What is being asked —
Only one number is wanted: the count of lines in the records below that hold the word "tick".

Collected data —

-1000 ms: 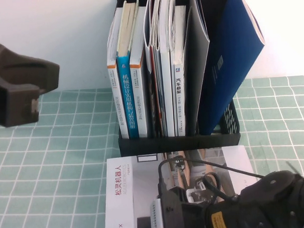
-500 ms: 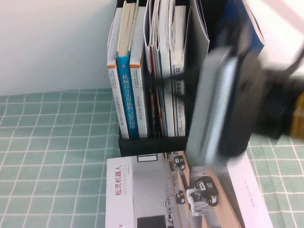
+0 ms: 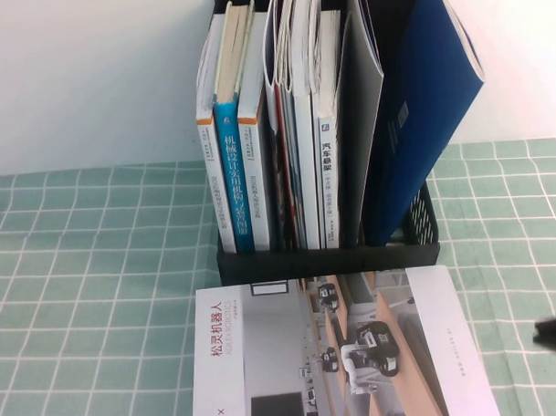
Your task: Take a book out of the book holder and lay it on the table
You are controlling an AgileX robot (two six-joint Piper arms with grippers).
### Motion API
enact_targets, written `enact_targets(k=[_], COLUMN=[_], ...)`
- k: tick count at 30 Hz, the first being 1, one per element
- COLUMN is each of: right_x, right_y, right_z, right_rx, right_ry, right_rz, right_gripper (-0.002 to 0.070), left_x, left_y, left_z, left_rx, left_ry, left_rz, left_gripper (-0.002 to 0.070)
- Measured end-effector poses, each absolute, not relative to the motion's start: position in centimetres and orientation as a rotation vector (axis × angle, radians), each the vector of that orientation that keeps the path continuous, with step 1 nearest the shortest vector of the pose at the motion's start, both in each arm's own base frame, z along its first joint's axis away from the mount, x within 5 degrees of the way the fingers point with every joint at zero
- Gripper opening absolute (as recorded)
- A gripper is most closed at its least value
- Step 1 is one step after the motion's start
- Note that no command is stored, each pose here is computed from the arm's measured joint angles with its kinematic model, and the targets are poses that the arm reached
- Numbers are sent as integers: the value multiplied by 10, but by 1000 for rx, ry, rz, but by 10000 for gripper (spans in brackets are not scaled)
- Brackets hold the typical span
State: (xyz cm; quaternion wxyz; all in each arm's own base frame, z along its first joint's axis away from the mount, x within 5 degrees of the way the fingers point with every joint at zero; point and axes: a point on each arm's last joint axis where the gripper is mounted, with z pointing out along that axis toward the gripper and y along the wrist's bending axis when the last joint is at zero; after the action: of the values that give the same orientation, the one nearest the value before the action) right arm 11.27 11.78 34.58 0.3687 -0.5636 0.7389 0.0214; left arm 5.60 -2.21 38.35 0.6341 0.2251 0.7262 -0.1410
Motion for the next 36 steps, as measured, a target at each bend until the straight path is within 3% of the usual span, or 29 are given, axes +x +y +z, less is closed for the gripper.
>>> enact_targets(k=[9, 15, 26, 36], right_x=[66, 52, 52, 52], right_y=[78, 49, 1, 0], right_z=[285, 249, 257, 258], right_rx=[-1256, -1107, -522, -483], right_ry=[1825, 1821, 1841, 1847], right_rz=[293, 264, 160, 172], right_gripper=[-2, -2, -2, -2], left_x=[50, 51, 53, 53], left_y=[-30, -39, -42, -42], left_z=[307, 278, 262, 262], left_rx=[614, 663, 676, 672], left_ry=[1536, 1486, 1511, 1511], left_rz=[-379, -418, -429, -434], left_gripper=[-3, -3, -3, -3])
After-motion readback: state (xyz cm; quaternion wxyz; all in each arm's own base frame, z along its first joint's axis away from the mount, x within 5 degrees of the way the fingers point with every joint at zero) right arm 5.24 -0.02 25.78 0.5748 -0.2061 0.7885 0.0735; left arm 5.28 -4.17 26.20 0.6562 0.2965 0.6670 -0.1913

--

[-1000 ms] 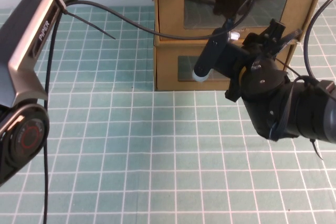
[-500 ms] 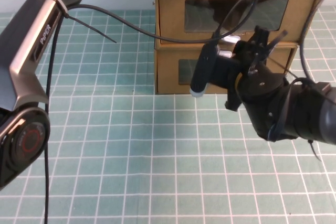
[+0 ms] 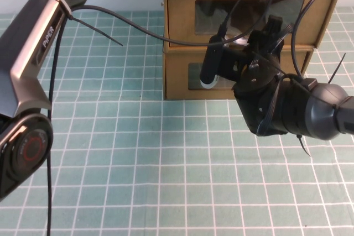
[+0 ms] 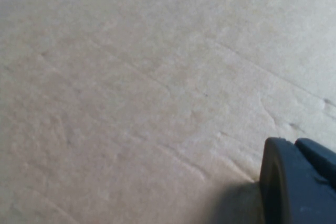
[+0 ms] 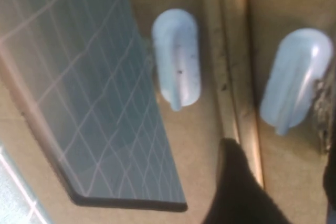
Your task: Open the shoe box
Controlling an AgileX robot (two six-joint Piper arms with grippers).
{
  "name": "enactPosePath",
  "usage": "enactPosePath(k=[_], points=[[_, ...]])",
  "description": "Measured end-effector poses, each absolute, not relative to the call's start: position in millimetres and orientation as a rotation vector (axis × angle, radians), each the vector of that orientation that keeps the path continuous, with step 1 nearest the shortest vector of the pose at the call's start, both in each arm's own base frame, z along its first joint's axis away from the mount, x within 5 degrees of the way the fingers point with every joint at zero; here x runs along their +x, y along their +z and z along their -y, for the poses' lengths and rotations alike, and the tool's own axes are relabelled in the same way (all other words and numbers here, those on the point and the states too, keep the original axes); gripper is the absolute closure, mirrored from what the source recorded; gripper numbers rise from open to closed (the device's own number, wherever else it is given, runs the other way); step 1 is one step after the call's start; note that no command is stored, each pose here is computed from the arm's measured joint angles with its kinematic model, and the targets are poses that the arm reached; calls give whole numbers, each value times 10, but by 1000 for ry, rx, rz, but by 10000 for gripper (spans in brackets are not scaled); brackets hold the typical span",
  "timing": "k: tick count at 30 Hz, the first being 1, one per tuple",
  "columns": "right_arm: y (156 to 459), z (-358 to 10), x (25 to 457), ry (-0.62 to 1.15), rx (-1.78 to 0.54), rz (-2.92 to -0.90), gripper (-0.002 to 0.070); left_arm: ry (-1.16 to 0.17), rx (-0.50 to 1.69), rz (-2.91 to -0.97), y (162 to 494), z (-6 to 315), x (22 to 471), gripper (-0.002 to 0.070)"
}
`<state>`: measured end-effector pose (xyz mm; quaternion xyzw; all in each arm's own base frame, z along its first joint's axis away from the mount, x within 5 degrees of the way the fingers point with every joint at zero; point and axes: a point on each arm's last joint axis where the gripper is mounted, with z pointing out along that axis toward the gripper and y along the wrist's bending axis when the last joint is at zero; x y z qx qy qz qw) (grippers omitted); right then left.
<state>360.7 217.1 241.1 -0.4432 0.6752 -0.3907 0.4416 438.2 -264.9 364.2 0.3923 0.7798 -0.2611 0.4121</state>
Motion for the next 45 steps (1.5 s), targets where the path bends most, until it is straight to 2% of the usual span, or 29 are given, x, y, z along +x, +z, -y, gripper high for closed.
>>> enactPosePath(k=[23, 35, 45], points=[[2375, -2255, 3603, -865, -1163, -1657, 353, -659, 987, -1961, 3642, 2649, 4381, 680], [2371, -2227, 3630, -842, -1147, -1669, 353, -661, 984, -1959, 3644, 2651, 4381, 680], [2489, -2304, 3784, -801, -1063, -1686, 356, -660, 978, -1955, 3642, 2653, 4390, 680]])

Final answer —
2